Under the proposal voted down by pilots, union members would have received a 13.5 percent equity stake in AMR after its restructuring and not faced any furloughs, instead of the 400 once planned by the third-largest U.S. airline.
“It’s a combination of things, and a lot of it has to do with the anger and frustration that’s really been pent up since the 2003 near-bankruptcy contract,” APA’s Hoban said. American won $1.6 billion in concessions from union employees that year to avoid a Chapter 11 filing only to end up in court in 2011.
“You’ve got a group that’s simply not willing to give any more in that regard,” Hoban said.
The agreement ratified by the TWU’s mechanics reduced concessions made by that work group to $156 million from $210 million, while givebacks for aircraft clerks fell by $4.5 million to $13.6 million.

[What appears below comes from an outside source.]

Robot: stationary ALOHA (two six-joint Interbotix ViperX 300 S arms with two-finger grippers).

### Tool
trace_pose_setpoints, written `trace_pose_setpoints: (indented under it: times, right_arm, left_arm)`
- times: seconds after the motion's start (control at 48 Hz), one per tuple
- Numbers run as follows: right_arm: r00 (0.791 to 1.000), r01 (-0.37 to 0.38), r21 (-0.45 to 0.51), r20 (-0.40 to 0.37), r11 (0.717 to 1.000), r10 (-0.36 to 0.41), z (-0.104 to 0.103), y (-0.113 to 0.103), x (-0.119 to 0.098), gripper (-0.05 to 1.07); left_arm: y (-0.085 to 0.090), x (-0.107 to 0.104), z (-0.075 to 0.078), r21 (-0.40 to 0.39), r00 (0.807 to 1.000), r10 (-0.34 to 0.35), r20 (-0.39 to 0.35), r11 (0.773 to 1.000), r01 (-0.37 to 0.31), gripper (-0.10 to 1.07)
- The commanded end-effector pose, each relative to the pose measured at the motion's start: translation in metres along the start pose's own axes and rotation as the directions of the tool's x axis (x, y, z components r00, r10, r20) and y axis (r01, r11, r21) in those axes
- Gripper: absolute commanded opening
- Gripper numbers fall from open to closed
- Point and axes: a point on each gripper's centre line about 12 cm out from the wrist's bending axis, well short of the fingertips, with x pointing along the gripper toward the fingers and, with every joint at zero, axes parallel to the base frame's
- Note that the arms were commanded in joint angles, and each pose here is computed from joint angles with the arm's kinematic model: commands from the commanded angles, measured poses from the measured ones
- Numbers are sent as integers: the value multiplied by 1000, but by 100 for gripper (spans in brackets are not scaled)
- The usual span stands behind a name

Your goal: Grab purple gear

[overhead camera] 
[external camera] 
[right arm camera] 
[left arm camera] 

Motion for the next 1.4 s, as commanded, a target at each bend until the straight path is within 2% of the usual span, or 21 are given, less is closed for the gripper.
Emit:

Mechanics will get a 3 percent pay increase when the six-year contract is signed. Clerks will receive a 3.5 percent boost.
AMR won a separate labor boost yesterday when the American Eagle regional carrier and its pilots reached an agreement in principle on a new contract.
Leaders of the Air Line Pilots Association unit at Eagle will vote on whether to send the accord out for ratification once it is put into final contract language, the union said in a message to members. That process will take about two weeks.